Muzzerone - Parete Striata Sincronicità

difficoltà: 6b / 5c obbl
esposizione arrampicata: Sud-Ovest
quota base arrampicata (m): 100
sviluppo arrampicata (m): 110
dislivello avvicinamento (m): -150

copertura rete mobile
no operato : 0% di copertura

contributors: davec77
ultima revisione: 05/05/19

località partenza: Forte Muzzerone (SP) (Portovenere , SP )

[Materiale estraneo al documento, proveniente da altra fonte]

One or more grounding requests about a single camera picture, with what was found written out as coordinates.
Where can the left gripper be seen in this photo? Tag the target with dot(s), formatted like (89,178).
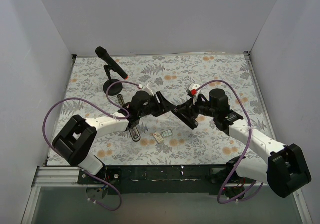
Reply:
(158,104)

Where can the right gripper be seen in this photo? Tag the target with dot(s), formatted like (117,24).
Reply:
(189,111)

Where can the staple strips pack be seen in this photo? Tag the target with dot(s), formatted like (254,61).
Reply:
(167,133)

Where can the staple box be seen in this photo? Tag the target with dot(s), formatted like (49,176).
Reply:
(158,137)

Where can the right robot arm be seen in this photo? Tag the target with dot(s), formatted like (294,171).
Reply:
(284,168)

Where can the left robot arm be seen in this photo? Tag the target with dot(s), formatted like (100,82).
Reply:
(75,139)

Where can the floral patterned table mat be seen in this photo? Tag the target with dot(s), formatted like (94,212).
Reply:
(171,74)

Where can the black microphone stand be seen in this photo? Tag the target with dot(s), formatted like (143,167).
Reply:
(115,89)

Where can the black microphone orange tip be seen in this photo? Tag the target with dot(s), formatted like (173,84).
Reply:
(104,55)

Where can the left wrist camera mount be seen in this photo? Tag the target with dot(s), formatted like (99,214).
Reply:
(148,87)

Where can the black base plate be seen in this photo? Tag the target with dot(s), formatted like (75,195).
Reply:
(138,179)

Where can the aluminium frame rail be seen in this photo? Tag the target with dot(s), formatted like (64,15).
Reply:
(67,176)

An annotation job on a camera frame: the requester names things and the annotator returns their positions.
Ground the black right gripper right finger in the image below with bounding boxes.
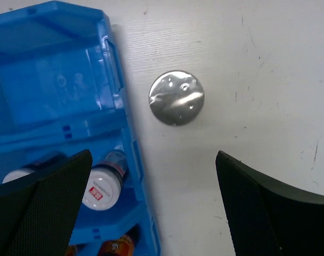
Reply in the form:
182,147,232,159
215,151,324,255

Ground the blue storage bin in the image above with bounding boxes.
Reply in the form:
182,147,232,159
69,205,161,255
0,110,158,245
0,1,128,135

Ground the blue near storage bin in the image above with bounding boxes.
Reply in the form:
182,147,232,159
69,205,161,255

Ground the blue far storage bin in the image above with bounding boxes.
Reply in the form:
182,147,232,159
0,1,128,135

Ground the red cap sauce jar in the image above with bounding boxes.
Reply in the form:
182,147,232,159
97,227,140,256
64,244,85,256

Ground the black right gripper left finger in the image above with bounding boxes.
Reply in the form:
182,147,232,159
0,149,93,255

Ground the white cap spice jar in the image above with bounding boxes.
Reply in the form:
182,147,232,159
82,150,128,211
1,151,69,185

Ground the silver cap shaker bottle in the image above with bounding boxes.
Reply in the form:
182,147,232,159
148,70,205,126

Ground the blue middle storage bin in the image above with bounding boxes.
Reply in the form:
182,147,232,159
0,110,158,245

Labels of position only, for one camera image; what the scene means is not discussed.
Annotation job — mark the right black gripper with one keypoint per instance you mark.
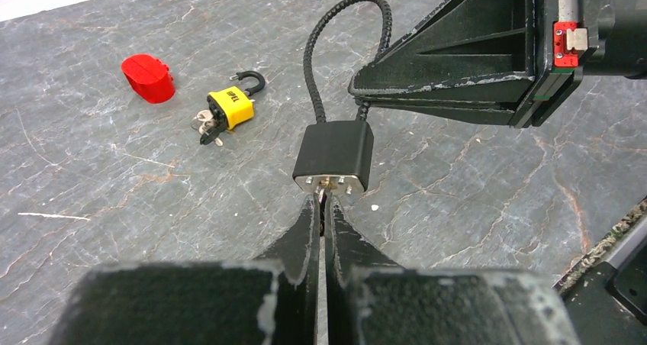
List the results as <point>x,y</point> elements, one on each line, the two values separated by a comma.
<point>493,62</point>

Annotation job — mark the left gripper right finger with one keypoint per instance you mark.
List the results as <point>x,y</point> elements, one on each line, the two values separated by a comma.
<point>373,300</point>

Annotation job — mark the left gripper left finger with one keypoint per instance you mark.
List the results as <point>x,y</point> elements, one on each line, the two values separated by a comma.
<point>270,299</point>

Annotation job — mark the yellow black padlock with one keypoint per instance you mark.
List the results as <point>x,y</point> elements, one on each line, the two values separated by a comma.
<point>234,103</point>

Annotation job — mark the red cylindrical cap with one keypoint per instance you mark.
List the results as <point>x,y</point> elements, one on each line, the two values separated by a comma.
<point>149,77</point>

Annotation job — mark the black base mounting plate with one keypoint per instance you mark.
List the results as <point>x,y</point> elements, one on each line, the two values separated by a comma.
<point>605,291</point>

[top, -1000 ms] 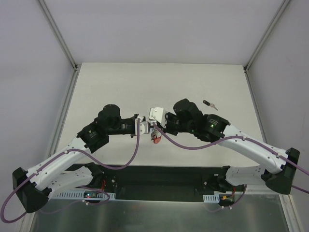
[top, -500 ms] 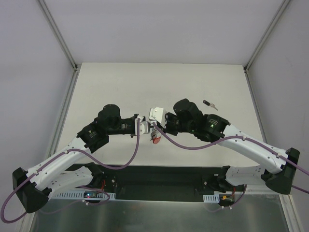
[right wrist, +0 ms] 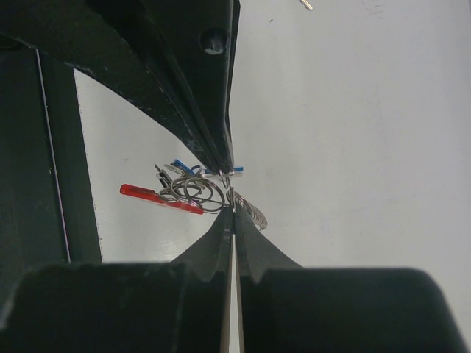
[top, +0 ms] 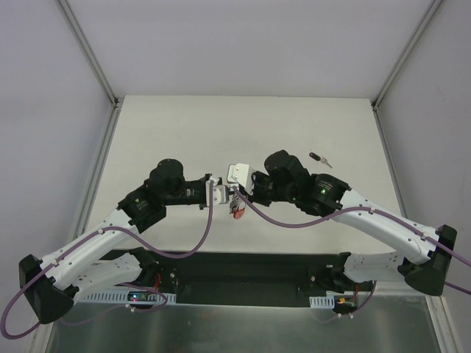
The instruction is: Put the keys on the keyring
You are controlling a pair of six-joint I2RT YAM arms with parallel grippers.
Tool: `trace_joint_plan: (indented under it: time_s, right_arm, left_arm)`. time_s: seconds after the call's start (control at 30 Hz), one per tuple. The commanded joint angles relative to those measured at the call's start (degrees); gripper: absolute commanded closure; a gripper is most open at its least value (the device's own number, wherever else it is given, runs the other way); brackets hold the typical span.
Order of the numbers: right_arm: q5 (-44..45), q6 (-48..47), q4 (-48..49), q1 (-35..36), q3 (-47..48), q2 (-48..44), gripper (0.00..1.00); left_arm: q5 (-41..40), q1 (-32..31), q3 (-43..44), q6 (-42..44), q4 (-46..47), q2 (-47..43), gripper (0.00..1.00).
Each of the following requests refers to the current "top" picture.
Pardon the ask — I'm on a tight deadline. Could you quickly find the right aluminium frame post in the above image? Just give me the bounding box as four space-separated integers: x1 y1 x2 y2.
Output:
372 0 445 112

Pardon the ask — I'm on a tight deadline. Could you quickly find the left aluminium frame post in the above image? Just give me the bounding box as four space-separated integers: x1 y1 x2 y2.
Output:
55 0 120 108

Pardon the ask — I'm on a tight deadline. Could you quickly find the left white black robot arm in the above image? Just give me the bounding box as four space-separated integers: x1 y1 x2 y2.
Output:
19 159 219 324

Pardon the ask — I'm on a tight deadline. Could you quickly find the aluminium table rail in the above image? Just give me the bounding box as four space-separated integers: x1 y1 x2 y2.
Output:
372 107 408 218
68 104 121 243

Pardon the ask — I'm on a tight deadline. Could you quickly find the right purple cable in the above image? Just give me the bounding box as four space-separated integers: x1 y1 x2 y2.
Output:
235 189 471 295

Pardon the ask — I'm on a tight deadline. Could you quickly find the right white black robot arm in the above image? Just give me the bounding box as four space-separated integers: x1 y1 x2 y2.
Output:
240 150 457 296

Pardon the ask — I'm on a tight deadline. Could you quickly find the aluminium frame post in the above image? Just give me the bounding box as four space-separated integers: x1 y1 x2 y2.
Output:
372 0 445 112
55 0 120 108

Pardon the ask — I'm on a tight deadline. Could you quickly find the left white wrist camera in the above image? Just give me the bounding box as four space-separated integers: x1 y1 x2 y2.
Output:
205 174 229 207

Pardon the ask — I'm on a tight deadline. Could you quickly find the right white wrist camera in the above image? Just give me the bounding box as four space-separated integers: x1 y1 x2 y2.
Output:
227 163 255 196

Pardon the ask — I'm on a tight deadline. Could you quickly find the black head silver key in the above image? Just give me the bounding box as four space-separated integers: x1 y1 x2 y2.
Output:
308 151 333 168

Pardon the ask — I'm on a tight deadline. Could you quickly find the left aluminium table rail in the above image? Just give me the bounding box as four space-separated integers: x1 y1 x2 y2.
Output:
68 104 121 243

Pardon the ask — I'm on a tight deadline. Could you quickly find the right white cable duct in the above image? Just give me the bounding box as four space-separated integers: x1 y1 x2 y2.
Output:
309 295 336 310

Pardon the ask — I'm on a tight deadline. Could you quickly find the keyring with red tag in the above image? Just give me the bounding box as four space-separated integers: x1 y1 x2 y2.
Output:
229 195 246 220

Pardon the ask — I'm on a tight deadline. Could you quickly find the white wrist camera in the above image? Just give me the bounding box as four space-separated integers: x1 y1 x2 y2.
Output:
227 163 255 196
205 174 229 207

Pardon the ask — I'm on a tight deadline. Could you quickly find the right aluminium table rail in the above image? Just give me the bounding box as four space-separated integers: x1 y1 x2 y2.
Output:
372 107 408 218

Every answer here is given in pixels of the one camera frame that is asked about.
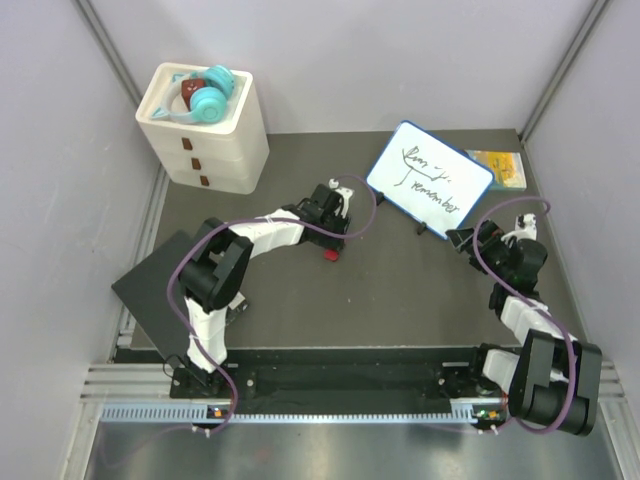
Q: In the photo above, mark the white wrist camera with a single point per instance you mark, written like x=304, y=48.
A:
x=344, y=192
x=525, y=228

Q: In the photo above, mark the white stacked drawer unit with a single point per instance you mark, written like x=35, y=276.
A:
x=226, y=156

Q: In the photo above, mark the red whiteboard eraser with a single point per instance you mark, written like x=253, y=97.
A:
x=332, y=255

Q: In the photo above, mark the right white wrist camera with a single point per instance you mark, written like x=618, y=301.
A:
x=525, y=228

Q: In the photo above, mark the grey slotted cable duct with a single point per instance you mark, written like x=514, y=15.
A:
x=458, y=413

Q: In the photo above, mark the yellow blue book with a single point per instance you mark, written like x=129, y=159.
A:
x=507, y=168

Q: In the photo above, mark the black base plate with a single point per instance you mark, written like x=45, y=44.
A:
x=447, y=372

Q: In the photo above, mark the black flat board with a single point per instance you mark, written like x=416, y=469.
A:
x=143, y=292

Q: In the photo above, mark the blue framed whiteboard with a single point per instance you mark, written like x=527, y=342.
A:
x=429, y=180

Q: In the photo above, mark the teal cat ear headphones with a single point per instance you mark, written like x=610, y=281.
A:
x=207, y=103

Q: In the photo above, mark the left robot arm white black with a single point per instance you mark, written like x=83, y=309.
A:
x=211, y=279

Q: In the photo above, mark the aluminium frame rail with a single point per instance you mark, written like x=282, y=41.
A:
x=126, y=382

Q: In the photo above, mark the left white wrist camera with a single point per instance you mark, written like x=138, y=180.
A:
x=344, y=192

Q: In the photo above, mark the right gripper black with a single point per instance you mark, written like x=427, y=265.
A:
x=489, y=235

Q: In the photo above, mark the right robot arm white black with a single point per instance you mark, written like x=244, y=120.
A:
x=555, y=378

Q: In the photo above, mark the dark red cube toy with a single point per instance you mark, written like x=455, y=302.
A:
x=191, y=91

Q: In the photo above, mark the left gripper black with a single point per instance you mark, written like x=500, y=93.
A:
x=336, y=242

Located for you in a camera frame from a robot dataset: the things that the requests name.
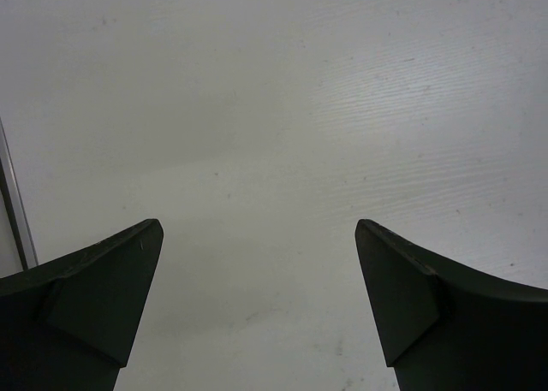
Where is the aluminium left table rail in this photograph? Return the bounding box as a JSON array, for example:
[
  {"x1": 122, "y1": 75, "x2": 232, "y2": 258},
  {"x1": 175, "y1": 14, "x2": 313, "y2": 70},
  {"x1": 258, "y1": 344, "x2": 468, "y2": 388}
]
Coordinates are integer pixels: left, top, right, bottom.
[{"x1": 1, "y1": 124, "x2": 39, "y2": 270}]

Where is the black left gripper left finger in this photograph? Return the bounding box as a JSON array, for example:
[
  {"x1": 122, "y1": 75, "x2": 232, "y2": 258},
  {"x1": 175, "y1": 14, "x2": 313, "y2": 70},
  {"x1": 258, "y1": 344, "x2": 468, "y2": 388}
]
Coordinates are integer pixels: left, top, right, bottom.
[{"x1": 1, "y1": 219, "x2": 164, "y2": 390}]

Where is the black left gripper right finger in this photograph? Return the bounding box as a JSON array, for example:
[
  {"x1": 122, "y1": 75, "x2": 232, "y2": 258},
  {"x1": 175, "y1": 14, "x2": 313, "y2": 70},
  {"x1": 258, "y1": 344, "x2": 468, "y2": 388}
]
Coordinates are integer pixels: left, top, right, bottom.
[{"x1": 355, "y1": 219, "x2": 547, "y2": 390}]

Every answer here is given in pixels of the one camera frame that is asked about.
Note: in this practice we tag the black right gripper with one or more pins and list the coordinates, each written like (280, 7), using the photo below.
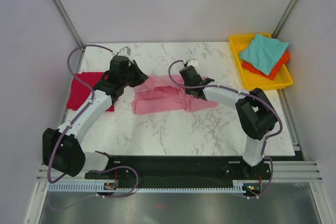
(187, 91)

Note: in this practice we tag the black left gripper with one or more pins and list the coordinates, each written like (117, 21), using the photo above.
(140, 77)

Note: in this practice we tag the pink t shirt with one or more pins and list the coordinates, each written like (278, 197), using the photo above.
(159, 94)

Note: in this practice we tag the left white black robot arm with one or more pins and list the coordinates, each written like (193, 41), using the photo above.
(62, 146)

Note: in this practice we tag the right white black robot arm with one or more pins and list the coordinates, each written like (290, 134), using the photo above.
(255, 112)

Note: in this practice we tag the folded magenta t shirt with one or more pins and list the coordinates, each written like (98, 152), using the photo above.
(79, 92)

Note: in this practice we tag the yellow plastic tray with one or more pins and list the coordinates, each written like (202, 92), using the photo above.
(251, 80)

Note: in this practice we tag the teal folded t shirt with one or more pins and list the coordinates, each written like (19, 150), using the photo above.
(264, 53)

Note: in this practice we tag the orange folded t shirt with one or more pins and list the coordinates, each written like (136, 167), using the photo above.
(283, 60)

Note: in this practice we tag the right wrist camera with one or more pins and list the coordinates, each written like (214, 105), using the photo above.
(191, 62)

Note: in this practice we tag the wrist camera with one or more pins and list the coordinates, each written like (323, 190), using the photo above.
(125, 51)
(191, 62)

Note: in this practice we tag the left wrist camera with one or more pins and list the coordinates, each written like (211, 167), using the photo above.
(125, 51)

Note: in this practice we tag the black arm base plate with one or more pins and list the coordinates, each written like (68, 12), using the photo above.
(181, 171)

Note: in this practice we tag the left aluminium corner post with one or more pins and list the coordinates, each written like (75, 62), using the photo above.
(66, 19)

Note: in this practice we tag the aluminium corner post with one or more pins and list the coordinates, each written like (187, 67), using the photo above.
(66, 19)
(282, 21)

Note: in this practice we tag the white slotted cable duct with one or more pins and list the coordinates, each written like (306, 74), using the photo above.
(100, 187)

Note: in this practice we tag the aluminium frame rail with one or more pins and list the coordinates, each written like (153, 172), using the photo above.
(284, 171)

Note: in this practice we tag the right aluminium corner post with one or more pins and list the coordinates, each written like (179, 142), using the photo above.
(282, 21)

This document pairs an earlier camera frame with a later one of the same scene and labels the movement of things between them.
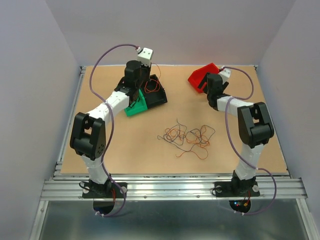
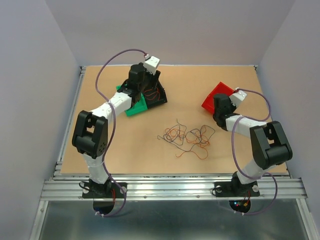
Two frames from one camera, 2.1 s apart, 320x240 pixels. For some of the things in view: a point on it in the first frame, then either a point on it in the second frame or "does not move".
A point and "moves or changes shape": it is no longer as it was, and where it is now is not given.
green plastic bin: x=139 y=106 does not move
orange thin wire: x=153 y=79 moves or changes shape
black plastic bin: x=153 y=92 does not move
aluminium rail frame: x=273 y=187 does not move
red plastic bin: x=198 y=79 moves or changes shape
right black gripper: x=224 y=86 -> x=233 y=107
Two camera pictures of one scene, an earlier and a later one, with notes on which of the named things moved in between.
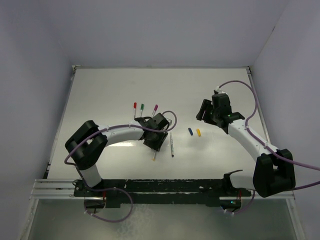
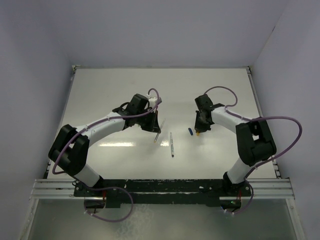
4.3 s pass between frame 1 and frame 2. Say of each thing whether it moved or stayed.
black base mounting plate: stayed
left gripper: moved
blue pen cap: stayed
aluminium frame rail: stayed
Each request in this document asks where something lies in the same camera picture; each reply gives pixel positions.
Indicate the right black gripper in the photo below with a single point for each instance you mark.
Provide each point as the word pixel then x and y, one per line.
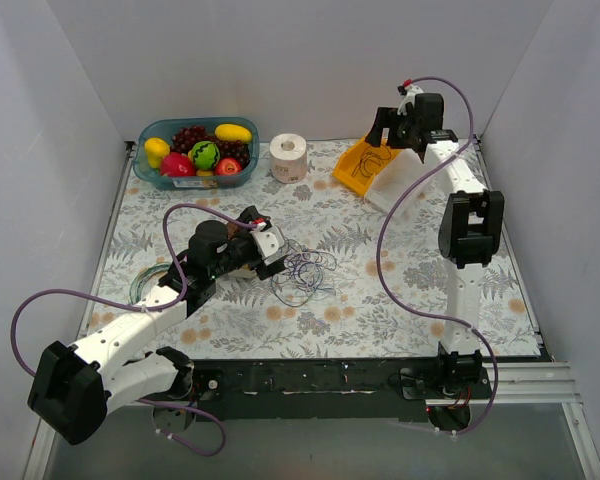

punti appoggio: Rif. Muzzerone, volendo

accesso:
Parcheggiare presso l’ultimo tornante prima del Forte.
Seguire l'ex-sentiero CAI 1a che si stacca proprio dal tornante. Lasciarsi a destra il bunker con le antenne e continuare a scendere per un po', fino a una vecchia cabina elettrica (poco visibile): in prossimità di questa un ometto indica una traccia che scende a destra, raggiungendo vecchie costruzioni in rovina. Scendere aiutandosi con una breve scala a pioli e continuare a scendere leggermente a sinistra (corde fisse, cavi in acciaio). Si arriva così all'estremità destra della cengia basale della Parete Striata. "Sincronicità" è la prima via che si incontra (scritta alla base).

note tecniche:
Dovrebbe essere la via più abbordabile della Parete Striata, e anche una delle più brevi. Dopo un primo tiro mediocre e su roccia non bellissima l'arrampicata si fa più interessante. L'ultimo tiro qui proposto è una variante (ultimo tiro di "Paralisi"?), abbastanza più dura del resto della via.
La chiodatura è a fix abbastanza ravvicinati (generalmente S1) ma purtroppo datati, sia alle soste (con vecchie catene arrugginite) sia lungo i tiri. Meriterebbe di essere rinnovata.
Se si fa la variante servono almeno 12 rinvii. Sufficiente una corda singola da 60 m.

descrizione itinerario:
L1: leggermente a sinistra poi in diagonale a destra, superando un piccolo cespuglio fino alla sosta a destra. 25 m, 5b/c
L2: prendere la linea di fix a sinistra (a destra variante), superando un muretto verticale (6a o 5c/A0) poi verso destra su placche più appoggiate. Sosta in una sorta di nicchia a destra, sopra un pino. 25 m, 6a
L3: qui sopra la sosta sale una variante con piastrine artigianali, lungo un diedro poco accennato, che dovrebbe portare direttamente al traverso con corde fisse dell'uscita (5c? Non salito). Dalla sosta spostarsi invece a destra (scritta "Sincronicità") e superare lo strapiombo, eventualmente sfruttando le ottime prese sullo spigolo di destra. Proseguire su placchette fino alla sosta con catena molto arrugginita, eventualmente integrabile con 2 vecchi chiodi. 30 m, 6a
L4: dalla sosta un facile traverso a sinistra di 10 m (uscita originale, 5a? Presenti vecchi fix; non salito) porterebbe a una corda fissa che traversa ancora a sinistra e passando attraverso un grande foro raggiunge la cava abbandonata sovrastante la via. Dritti sopra la sosta una variante permette invece di uscire esattamente in verticale fino al bordo della cava. Superare una prima placca con buone prese, poi un muro verticale giallastro e difficile (6b); quindi leggero spostamento a sinistra, diedrino verticale con grosse prese, e muretto finale assai liscio e impegnativo (crux; eventuale A0 lunghino; dall'ultimo fix pende un cordone sfilacciato e inaffidabile); scavalcato il muro la sosta è subito al di là (possibile sostare anche su un buon pino poco più avanti). 30 m, 6b/6b+

Rientro: l'ultima sosta è nel piccolo piazzale della cava abbandonata, da qui una traccia traversa in orizzontale a destra (corde fisse) fino a riportare in pochi minuti al sentiero di avvicinamento alla Striata, in prossimità della scala a pioli.